Material for this task.
• • • • •
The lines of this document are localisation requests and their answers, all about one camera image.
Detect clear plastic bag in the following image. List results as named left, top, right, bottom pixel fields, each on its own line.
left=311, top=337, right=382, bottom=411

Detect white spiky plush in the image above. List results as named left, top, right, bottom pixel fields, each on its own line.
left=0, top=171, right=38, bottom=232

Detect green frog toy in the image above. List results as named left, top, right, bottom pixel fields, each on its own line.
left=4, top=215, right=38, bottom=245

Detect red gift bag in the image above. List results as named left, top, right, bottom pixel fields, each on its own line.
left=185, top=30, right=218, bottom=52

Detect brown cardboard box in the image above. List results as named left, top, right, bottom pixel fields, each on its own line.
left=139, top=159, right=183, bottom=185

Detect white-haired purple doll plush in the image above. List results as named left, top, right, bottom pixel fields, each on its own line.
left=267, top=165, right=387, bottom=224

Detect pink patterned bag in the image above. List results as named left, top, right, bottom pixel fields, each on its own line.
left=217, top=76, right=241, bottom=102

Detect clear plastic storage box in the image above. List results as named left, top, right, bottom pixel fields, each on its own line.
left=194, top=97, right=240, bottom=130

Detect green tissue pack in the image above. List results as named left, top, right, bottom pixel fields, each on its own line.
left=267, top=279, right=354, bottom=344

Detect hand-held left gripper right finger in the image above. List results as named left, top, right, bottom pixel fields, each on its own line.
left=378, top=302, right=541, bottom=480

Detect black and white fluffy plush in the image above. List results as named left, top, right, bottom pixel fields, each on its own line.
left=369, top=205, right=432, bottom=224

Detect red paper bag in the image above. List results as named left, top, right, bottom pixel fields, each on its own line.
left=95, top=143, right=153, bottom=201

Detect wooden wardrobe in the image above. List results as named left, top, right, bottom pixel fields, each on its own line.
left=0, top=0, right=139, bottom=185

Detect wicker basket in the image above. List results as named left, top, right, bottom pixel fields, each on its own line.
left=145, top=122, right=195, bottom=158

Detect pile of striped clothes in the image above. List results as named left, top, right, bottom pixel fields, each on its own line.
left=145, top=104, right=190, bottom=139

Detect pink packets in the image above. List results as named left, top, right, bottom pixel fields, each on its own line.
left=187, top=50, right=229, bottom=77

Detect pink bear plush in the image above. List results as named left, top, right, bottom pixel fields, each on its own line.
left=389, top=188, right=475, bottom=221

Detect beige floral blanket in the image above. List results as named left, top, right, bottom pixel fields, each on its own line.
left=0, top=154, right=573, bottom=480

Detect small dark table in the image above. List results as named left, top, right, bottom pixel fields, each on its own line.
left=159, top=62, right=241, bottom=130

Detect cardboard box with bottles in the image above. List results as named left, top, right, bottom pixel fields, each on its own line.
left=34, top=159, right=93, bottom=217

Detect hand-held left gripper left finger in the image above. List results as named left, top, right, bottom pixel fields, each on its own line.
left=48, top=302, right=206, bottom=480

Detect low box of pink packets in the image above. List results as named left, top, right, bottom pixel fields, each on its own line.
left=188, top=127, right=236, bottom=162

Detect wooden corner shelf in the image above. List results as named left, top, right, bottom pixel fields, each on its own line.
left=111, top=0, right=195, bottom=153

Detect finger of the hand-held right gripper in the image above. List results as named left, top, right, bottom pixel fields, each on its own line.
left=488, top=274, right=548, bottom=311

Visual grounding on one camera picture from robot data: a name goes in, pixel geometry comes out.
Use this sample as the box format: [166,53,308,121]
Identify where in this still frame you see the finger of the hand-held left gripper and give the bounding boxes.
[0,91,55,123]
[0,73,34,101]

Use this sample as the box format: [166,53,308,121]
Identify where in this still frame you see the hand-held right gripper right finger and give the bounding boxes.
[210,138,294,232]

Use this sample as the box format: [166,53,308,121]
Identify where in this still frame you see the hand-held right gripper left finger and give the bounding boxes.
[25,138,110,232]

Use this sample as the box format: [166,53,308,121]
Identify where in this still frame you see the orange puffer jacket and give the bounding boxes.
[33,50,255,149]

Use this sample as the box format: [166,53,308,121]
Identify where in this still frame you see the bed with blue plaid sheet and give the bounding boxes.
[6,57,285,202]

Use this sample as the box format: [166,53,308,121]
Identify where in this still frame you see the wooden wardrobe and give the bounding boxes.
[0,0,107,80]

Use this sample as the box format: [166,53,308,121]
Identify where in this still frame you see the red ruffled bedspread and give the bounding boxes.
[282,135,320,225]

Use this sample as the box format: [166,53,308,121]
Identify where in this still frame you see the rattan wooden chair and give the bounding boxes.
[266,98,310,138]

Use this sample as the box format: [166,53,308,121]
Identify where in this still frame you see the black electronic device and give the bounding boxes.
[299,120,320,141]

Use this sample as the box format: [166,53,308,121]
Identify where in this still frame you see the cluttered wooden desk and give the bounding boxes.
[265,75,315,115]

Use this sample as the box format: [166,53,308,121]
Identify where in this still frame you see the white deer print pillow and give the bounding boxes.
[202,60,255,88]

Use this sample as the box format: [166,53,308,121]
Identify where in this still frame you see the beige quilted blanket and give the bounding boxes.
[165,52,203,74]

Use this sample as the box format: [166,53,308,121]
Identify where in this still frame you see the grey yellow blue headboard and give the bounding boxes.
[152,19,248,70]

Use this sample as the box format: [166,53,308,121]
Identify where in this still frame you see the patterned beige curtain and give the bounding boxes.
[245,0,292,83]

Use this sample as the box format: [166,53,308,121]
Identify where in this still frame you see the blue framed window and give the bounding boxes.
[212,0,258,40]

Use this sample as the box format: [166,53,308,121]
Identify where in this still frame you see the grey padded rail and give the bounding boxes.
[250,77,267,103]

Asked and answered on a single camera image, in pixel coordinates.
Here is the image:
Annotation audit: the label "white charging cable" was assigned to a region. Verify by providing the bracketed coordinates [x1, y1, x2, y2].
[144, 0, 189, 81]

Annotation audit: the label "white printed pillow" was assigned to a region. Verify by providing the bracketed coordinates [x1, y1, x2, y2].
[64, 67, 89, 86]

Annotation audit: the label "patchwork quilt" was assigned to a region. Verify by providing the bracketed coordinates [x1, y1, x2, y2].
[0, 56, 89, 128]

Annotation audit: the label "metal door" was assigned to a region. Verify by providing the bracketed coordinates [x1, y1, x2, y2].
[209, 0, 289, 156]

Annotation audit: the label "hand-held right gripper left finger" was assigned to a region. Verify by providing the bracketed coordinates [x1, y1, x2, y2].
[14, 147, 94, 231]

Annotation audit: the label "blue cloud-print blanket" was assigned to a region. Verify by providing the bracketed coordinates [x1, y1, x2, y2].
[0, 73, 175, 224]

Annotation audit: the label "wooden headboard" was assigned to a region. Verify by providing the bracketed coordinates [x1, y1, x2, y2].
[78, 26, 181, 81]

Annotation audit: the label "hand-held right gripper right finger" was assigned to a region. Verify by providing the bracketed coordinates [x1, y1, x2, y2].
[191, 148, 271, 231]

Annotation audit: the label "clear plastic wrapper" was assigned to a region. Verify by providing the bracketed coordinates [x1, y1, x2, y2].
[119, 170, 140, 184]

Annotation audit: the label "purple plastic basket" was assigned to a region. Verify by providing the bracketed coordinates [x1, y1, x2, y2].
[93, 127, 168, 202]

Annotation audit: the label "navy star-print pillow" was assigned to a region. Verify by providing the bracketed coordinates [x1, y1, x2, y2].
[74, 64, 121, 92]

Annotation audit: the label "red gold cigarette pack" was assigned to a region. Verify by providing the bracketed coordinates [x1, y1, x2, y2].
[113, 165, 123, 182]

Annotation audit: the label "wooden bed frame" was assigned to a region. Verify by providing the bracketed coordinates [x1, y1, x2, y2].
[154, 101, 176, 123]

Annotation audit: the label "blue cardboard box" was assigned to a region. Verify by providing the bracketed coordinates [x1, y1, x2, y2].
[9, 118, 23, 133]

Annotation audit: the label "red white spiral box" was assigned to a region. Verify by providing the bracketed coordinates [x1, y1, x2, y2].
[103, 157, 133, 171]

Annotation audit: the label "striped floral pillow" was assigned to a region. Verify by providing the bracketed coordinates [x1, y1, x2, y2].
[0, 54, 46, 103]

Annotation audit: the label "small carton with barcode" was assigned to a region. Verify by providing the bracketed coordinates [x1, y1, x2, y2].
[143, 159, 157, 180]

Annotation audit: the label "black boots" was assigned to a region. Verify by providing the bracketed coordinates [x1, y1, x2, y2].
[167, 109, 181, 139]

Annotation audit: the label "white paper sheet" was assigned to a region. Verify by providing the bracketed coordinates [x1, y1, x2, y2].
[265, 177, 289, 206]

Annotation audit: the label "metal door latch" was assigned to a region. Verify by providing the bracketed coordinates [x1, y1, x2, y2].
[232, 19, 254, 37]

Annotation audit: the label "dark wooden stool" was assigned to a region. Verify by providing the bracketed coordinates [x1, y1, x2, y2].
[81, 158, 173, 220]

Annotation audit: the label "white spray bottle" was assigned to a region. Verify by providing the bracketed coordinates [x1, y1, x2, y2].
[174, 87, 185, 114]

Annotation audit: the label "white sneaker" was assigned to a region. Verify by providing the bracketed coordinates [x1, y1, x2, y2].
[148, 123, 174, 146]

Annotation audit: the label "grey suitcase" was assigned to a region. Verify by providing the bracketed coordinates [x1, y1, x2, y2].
• • • • •
Problem requirements.
Where a line of the data above includes the string "camera", pull it out.

Output.
The lines of this document are localisation requests and their answers, all about one camera image.
Visual grounding on one camera picture from robot data: a name goes in, pixel geometry comes out.
Asked and answered on a single camera image, in pixel coordinates.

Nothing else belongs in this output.